Y al contrario de las expectativas, a cada nuevo siglo, las guerras fueron más intensas y violentas que en el siglo anterior. (J. Levy, “War in the modern Great Power System”, Ky Lexington, 1983). Por eso, se puede decir que las guerras fueron la principal actividad de los Estados nacionales europeos, durante sus cinco siglos de existencia, y ahora de nuevo, el siglo XXI ya comenzó bajo el signo de las armas. 

Aunque a pesar de eso, sigue siendo tabú hablar y analizar objetivamente el papel de las guerras en la formación, en la evolución y en el futuro del sistema inter-estatal capitalista, que fue “inventado” por los europeos, en los siglos XVI y XVII, y sólo se transformó en un fenómeno universal en el siglo XX. Tal vez, porque sea muy doloroso aceptar que las guerras no son un fenómeno excepcional, ni resultan de una “necesidad económica”. O Porque sea muy difícil de entender que ellas seguirán existiendo, incluso aunque no ocurran enfrentamientos atómicos entre las grandes p  otencias, porque ellas no precisan ser frenadas para cumplir su “papel” dentro del sistema inter-estatal. Basta que sean planificadas de manera complementaria y competitiva.

A primera vista todo esto parece medio absurdo y paradojal. Pero todo queda más claro cuando se mira hacia el comienzo de esta historia, y se entiende que el sistema mundial en que vivimos, fue una conquista progresiva de los primeros estados nacionales europeos. Y desde sus primeros pasos, este sistema nunca más dejó de expandirse, “liderado” por el crecimiento competitivo e imperial de sus Grandes Potencias, que luchan permanentemente para mantener o avanzar su posición relativa dentro del sistema.

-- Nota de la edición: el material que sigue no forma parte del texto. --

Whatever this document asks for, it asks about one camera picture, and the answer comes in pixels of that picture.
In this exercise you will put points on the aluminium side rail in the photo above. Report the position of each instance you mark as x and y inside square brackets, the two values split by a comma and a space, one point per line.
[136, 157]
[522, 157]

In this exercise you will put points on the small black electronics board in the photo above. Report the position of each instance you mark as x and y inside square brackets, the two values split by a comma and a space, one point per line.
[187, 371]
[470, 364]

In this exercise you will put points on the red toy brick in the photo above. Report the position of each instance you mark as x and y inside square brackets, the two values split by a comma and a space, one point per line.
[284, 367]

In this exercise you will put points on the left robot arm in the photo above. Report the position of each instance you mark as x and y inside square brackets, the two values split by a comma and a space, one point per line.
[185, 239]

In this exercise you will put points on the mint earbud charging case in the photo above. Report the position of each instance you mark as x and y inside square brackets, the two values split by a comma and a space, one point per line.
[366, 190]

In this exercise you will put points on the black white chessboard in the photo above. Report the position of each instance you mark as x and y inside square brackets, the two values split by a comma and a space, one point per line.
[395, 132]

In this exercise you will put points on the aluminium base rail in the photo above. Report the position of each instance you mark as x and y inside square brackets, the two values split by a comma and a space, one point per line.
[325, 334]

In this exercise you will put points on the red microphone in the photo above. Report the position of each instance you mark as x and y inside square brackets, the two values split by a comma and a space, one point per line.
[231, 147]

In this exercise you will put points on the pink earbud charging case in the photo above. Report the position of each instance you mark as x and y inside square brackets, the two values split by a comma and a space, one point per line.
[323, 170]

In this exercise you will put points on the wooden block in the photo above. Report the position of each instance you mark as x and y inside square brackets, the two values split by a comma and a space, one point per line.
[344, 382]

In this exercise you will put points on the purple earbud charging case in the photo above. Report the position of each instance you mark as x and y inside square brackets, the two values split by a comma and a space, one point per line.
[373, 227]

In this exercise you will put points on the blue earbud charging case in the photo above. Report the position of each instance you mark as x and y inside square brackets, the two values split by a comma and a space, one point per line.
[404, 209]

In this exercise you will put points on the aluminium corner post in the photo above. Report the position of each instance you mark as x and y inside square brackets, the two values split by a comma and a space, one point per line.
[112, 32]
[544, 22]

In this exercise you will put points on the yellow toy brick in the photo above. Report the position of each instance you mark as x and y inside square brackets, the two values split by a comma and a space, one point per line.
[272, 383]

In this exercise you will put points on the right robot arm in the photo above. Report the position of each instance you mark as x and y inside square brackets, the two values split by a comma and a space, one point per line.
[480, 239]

Por esto tiene razón politólogo norteamericano, John Mearsheimer, cuando dice que “las grandes potencias tienen un comportamiento agresivo no porque ellas quieran, sino por ellas tienen que buscar acumular más poder si quieren maximizar sus probabilidades de sobrevivencia, porque el sistema internacional crea incentivos poderosos para que los estados estén siempre procurando oportunidades de ganar más poder a costa de sus rivales…” (Mearsheimer, “The tragedy of the great powers”, 2001, pag. 21).

En este proceso competitivo la guerra ,o la amenaza de la guerra, fue el principal instrumento estratégico utilizado por los Estados nacionales para acumular poder y definir la jerarquía mundial. Y las potencias vencedoras –que se transformaron en “líderes” del sistema– fueron las que consiguieron conquistar y mantener el control monopólico de las “tecnologías sensibles” de uso militar.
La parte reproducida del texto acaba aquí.